When it was floated that I should write this article, I approached it with trepidation. There is no better way to start an argument in the world of data than by trying to define what a Data Scientist is or isn’t – by adding in the complication of the relatively newly appearing role of Data engineer, there is no way this is not going to end in supposition and a lot of sentences starting “I reckon”.
Nevertheless, understanding the value of these two vital roles is important to any organisation that seeks to unlock the value found in its data – without being able to describe these roles, it’s next to impossible to recruit appropriately. With that in mind, here is what I reckon.
By thinking in terms of rigidly defined boxes we are missing the point. A Data team should be thought of as covering a spectrum of the range of skills you need for effective data management and analytics. Simple boxes like Data Scientist and Data Engineer are useful, but should not be too rigidly defined.

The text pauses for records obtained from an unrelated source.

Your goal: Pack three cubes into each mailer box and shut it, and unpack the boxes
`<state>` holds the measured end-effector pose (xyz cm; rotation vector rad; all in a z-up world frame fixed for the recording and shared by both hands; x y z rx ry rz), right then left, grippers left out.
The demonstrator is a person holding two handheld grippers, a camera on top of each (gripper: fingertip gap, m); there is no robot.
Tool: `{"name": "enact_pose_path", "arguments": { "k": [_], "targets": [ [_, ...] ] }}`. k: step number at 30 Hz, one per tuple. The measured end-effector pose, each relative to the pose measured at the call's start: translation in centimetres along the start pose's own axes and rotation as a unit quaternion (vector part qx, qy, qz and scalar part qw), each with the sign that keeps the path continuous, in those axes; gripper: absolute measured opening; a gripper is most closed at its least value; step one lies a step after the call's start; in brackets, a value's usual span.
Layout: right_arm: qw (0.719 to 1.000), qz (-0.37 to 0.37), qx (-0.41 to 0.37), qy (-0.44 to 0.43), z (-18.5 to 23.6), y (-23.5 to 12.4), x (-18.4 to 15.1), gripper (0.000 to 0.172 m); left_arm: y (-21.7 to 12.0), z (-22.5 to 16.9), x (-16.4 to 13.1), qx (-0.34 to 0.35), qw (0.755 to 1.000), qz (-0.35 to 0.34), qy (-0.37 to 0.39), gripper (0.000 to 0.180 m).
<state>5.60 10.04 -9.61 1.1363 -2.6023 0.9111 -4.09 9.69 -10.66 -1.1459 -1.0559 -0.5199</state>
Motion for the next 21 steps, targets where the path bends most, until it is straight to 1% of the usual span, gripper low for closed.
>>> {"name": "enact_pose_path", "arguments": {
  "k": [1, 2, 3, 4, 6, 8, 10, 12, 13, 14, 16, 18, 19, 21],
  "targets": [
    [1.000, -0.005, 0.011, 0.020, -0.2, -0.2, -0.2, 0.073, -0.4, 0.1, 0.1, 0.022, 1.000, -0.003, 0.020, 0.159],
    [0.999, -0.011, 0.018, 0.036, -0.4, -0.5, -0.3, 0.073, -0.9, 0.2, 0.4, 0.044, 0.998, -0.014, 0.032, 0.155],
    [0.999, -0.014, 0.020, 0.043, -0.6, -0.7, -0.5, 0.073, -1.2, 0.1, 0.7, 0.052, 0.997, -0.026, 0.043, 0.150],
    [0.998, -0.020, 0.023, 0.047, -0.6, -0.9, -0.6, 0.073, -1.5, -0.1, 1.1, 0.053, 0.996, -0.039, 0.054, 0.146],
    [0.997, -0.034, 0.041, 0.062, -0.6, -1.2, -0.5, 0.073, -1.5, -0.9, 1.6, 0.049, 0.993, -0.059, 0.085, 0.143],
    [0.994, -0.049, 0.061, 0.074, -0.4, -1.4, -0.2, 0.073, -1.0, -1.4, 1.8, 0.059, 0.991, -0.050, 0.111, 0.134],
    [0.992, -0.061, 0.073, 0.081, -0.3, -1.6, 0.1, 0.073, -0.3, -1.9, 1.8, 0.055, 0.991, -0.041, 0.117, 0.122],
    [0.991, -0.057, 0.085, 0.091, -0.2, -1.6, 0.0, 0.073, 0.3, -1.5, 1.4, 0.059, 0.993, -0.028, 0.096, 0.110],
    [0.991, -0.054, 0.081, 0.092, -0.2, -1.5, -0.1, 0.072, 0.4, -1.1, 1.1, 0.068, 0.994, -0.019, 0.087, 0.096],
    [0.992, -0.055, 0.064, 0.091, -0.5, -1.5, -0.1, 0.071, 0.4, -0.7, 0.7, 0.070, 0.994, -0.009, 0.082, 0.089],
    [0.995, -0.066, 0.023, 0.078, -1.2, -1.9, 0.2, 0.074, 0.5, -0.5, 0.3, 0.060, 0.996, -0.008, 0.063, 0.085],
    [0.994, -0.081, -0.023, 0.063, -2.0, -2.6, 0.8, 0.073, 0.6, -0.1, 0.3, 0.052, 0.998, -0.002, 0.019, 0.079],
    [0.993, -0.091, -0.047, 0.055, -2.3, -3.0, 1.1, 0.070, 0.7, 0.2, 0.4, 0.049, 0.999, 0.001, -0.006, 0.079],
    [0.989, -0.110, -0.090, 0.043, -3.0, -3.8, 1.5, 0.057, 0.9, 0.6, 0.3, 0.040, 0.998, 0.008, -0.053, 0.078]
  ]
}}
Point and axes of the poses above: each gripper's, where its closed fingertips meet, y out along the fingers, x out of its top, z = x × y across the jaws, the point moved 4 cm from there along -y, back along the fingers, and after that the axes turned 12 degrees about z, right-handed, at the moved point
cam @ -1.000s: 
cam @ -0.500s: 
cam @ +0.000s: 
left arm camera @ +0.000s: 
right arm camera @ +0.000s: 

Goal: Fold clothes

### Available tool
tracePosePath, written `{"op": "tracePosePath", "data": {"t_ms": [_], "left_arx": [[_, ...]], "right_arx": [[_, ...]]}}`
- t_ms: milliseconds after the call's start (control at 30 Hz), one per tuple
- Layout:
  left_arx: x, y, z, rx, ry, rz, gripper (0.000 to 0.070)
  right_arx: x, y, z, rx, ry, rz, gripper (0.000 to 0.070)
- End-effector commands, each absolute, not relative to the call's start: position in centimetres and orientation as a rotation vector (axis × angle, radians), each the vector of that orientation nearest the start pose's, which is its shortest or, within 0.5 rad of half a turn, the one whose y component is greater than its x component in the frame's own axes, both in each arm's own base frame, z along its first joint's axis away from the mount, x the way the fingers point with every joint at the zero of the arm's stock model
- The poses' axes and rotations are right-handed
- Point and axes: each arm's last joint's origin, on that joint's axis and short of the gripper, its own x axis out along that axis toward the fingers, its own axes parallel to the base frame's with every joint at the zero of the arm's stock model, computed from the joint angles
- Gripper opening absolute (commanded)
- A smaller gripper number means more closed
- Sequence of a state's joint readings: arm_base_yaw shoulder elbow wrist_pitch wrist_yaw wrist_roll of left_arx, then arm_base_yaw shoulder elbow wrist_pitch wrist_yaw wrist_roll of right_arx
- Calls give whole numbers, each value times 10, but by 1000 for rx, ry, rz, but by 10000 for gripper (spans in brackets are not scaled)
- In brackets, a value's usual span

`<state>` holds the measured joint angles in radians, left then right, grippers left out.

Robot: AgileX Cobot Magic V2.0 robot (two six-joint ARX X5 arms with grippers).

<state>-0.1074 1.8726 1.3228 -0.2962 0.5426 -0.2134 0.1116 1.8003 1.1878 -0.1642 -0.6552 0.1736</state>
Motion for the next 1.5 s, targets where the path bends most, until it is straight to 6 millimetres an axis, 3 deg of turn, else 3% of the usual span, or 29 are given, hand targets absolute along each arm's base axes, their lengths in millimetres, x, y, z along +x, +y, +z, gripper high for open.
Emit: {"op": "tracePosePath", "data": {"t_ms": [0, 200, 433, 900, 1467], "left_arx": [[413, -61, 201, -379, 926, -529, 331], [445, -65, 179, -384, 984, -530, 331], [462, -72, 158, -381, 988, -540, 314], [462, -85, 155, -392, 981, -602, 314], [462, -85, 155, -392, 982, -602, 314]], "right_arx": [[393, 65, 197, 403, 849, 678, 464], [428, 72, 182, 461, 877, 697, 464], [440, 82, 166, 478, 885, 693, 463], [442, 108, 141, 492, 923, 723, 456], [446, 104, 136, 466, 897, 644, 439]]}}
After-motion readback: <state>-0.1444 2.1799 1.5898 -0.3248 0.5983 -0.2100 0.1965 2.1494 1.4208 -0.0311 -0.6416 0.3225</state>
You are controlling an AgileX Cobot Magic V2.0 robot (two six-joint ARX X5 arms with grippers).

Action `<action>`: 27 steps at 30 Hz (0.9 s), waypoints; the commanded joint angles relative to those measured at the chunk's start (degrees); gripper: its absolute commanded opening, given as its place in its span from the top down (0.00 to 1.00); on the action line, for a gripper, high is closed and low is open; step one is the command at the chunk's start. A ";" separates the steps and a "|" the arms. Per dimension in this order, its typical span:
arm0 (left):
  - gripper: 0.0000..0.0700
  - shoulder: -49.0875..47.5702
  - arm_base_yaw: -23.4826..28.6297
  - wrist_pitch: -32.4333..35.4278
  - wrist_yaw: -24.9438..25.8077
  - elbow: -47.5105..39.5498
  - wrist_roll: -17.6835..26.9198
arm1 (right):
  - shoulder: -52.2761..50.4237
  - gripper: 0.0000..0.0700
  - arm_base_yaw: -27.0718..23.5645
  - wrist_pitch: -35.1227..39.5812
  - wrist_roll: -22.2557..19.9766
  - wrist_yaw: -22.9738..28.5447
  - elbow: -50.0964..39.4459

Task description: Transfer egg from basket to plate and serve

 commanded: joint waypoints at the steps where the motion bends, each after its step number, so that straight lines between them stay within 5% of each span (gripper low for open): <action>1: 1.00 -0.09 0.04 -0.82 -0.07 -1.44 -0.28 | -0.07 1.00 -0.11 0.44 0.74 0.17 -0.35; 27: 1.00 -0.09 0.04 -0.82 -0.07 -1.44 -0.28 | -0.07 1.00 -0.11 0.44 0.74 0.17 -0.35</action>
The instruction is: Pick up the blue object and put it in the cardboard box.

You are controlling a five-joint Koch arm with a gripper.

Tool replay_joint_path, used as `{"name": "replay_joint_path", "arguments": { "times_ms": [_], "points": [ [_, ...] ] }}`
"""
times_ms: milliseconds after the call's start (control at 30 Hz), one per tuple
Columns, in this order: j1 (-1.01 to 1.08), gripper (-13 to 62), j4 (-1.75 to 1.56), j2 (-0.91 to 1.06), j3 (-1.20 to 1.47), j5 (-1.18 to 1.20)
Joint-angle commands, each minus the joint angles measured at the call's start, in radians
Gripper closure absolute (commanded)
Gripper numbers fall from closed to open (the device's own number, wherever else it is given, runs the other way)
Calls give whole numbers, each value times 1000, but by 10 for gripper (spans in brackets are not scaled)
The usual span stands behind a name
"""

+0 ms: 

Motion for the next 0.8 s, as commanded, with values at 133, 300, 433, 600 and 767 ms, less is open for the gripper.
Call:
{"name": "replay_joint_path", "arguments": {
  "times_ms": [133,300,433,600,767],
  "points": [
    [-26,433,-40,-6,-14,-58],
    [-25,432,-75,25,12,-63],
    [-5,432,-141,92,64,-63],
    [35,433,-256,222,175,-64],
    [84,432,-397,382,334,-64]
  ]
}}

Reams has been written attempting to define what a Data Scientist is. The data science community has careered from expecting a Data Scientist to know everything from Dev Ops to statistics, to a Data Scientist needing to have a PhD which leads to large institutions giving up and just rebranding their BI professionals as Data Scientists. All of this misses the point.
Then arise the Data Engineer. No longer is your IT department the custodians of the data. The role has become too specialist and critical to the business for those who have worked really hard to understand traditional IT systems and think things like 3rd Normal Form is something in gymnastics and Hadoop is a noise you make after eating a kebab. Completely understandably, data has outgrown your average IT professional, but what do you need to make sure your data is corralled properly? Can’t we just throw a Data Scientist at it and get them to look after the Data? Again, I think this misses the point.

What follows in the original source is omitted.